* PROBLEM *
Look through the data below and extract, unchanged, the lines from the one that contains "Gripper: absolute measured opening" to the one that contains "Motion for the", both included.

* PROVIDED MATERIAL *
☆ ☆ ☆ ☆
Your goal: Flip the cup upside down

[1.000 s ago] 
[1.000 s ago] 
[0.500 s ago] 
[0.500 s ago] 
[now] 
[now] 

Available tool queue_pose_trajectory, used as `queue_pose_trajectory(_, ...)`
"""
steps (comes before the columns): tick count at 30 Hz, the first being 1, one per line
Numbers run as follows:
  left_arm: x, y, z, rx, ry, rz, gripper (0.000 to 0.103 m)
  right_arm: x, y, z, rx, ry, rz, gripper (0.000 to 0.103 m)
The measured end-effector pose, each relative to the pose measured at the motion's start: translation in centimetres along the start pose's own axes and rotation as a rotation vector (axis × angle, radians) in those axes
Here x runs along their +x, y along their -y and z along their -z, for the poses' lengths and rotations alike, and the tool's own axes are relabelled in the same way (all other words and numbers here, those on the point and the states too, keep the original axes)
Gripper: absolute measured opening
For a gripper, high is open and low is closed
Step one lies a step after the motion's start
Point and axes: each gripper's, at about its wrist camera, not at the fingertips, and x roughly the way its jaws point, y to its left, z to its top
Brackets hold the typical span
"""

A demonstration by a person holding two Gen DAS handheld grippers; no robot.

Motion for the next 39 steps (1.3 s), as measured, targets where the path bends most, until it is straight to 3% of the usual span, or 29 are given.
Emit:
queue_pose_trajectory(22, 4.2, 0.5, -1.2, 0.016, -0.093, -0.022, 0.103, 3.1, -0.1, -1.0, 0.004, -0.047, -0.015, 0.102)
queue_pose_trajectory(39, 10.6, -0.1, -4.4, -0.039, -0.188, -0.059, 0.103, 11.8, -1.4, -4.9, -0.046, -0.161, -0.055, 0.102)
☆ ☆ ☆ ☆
* FINISHED EXERCISE *
Gripper: absolute measured opening
For a gripper, high is open and low is closed
Step one lies a step after the motion's start
Point and axes: each gripper's, at about its wrist camera, not at the fingertips, and x roughly the way its jaws point, y to its left, z to its top
Brackets hold the typical span
"""

A demonstration by a person holding two Gen DAS handheld grippers; no robot.

Motion for the next 39 steps (1.3 s), as measured, targets where the path bends most, until it is straight to 3% of the usual span, or 29 are given.

No more work remains in this exercise.